◆ **What you should do**
Take the lines below beginning at the line that has "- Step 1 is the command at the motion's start" and stopping after the line that has "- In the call", and print them exactly as they are, with no other lines.

(Extracted data entries)
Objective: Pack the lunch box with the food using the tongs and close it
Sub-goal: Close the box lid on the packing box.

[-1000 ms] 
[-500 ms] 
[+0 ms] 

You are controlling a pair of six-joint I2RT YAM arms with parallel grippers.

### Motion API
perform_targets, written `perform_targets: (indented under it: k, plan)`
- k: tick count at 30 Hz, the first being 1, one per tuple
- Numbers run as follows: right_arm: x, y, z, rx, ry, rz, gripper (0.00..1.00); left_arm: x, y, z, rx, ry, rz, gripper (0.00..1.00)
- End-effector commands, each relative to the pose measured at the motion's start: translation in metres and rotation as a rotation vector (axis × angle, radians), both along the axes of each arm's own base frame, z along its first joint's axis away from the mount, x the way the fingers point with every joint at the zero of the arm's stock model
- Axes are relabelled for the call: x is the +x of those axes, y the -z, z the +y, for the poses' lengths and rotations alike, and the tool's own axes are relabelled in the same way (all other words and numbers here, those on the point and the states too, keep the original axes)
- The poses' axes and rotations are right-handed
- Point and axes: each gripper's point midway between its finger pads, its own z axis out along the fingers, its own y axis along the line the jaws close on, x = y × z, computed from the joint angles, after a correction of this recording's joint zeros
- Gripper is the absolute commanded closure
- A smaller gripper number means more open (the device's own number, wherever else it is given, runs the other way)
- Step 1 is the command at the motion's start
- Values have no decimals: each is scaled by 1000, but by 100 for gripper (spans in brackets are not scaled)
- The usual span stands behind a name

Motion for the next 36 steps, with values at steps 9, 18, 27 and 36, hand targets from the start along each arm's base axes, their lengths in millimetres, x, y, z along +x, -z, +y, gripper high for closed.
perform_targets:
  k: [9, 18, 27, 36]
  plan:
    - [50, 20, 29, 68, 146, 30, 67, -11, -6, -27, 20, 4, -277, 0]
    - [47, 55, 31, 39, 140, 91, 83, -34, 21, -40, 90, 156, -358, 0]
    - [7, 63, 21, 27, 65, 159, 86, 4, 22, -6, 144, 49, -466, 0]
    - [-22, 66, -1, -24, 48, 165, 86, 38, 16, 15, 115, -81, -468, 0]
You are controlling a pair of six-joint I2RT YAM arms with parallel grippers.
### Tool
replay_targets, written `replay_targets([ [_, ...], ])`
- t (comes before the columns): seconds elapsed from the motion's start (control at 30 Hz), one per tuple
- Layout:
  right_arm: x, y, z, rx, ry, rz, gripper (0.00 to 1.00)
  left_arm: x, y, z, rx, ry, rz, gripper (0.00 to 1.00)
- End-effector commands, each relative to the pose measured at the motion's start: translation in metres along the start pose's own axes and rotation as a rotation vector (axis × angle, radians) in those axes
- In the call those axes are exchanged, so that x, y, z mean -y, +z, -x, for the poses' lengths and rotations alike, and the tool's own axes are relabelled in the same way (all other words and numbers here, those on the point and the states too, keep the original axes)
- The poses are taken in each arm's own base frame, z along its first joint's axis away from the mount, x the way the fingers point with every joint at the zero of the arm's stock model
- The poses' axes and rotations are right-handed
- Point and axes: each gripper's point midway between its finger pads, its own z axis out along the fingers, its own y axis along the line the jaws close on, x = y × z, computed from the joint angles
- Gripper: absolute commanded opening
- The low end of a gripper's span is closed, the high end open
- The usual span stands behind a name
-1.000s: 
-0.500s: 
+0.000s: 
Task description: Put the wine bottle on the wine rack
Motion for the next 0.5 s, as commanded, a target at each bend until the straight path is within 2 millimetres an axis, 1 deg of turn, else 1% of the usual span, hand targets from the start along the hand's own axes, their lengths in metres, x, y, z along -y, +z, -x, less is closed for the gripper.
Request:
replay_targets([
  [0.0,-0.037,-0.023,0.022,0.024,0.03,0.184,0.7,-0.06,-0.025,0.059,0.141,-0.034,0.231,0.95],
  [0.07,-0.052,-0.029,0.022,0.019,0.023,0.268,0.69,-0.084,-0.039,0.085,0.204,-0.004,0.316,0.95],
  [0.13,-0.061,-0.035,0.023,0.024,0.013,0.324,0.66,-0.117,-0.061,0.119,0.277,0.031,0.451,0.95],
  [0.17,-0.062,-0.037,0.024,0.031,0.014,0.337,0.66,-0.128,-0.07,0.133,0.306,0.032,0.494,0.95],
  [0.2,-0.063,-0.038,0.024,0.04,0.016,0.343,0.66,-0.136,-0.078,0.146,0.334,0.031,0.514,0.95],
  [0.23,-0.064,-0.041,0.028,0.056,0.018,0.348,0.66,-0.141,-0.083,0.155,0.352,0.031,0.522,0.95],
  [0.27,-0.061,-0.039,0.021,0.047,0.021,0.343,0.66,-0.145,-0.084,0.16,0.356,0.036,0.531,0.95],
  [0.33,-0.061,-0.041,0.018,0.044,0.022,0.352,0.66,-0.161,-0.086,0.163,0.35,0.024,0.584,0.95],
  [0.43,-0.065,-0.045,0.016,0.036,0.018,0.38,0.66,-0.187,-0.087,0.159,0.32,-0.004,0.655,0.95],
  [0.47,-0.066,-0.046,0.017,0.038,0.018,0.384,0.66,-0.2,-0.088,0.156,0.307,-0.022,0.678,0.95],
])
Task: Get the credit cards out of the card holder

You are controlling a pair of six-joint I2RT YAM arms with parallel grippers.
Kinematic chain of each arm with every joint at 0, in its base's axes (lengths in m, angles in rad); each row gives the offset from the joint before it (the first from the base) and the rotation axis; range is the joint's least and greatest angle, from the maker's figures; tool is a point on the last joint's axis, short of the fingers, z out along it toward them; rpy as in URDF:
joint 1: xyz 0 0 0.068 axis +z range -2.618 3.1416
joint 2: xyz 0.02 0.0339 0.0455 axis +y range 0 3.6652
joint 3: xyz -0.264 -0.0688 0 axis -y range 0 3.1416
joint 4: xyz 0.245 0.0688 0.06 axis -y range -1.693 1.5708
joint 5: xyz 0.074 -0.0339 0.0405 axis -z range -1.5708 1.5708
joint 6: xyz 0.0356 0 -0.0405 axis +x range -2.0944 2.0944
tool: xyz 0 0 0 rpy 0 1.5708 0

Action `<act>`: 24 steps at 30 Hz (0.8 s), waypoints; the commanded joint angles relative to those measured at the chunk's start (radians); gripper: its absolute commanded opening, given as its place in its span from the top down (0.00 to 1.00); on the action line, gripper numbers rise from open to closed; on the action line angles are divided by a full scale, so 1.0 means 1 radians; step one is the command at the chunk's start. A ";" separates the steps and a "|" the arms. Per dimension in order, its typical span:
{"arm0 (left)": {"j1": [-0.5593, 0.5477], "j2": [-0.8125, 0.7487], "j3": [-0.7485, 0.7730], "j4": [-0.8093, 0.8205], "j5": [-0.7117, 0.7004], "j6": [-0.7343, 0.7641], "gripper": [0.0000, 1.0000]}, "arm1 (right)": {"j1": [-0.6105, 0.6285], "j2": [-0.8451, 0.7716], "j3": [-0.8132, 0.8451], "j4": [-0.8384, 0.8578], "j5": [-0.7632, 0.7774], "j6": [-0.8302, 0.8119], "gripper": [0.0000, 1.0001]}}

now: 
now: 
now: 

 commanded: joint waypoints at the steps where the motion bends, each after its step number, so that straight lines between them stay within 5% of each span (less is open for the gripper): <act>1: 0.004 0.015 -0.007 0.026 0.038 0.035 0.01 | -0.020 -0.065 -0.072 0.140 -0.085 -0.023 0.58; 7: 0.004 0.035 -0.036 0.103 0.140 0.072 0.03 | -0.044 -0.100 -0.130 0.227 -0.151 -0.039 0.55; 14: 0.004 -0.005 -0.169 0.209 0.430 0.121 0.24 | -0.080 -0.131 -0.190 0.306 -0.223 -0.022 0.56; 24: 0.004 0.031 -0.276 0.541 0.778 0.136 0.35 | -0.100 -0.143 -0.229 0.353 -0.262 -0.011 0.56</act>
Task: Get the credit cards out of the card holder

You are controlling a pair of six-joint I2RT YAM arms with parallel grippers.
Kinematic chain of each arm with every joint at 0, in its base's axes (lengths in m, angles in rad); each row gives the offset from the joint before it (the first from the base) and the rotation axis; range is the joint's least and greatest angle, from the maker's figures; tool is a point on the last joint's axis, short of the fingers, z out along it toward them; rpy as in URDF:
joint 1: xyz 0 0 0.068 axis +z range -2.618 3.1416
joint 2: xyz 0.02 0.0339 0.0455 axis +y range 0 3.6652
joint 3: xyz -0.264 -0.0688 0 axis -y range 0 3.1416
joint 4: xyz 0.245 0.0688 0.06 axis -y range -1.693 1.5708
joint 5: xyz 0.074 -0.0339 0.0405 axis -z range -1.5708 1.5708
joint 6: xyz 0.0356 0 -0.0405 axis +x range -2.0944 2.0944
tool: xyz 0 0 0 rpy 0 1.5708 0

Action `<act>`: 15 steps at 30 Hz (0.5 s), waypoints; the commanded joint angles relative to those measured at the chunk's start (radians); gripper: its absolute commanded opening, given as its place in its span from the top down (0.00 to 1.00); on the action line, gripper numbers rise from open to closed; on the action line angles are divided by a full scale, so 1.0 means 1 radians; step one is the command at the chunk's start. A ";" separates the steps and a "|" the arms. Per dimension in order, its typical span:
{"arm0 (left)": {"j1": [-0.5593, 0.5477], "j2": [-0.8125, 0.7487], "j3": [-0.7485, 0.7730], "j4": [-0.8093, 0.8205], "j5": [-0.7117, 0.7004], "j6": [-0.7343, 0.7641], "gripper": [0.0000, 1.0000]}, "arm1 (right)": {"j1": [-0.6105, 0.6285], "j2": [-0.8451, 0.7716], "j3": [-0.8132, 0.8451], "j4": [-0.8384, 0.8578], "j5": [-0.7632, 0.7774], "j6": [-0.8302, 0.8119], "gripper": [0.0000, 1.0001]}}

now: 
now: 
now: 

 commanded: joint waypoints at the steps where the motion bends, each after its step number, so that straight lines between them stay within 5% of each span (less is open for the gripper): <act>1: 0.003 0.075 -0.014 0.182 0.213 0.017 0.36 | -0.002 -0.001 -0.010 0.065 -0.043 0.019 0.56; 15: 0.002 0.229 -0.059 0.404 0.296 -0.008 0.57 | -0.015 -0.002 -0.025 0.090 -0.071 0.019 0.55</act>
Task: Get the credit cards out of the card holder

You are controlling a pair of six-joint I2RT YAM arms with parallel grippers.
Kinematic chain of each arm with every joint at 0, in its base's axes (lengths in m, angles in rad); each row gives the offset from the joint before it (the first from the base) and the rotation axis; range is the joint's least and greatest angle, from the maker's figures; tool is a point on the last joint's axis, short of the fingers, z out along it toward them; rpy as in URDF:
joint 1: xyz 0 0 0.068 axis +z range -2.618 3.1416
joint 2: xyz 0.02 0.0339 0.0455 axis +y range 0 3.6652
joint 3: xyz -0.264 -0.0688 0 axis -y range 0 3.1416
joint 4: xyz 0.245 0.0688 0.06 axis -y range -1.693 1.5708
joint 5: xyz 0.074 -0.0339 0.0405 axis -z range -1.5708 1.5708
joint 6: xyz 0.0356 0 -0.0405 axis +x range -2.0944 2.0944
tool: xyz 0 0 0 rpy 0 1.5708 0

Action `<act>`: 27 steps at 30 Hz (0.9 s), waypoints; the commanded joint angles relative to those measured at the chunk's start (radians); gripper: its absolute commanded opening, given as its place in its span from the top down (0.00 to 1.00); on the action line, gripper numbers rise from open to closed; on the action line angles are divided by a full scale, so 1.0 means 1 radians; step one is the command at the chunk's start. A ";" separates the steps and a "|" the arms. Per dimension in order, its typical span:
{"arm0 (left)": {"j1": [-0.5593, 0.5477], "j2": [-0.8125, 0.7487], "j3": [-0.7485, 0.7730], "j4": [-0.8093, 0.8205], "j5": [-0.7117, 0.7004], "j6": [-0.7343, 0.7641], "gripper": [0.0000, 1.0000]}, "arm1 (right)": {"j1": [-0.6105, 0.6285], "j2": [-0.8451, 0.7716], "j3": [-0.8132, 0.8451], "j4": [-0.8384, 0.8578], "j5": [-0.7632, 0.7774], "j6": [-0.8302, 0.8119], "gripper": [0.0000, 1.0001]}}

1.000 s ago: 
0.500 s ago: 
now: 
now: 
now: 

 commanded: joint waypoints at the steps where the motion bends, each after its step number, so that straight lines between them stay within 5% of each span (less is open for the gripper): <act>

◆ **Solution to the exercise**
- Step 1 is the command at the motion's start
- Values have no decimals: each is scaled by 1000, but by 100 for gripper (spans in brackets are not scaled)
- The usual span stands behind a name

Motion for the next 36 steps, with values at steps 9, 18, 27 and 36, hand targets from the start along each arm's base axes, their lengths in millimetres, x, y, z along +x, -z, +y, gripper high for closed.
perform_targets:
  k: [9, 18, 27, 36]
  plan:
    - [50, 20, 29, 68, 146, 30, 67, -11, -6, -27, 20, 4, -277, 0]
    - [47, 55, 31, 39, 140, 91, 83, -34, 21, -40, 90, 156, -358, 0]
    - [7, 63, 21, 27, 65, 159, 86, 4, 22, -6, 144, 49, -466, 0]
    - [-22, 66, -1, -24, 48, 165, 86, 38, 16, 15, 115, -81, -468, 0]
You are controlling a pair of six-joint I2RT YAM arms with parallel grippers.
### Tool
replay_targets, written `replay_targets([ [_, ...], ])`
- t (comes before the columns): seconds elapsed from the motion's start (control at 30 Hz), one per tuple
- Layout:
  right_arm: x, y, z, rx, ry, rz, gripper (0.00 to 1.00)
  left_arm: x, y, z, rx, ry, rz, gripper (0.00 to 1.00)
- End-effector commands, each relative to the pose measured at the motion's start: translation in metres along the start pose's own axes and rotation as a rotation vector (axis × angle, radians) in those axes
- In the call those axes are exchanged, so that x, y, z mean -y, +z, -x, for the poses' lengths and rotations alike, and the tool's own axes are relabelled in the same way (all other words and numbers here, those on the point and the states too, keep the original axes)

No additional work is needed on this exercise.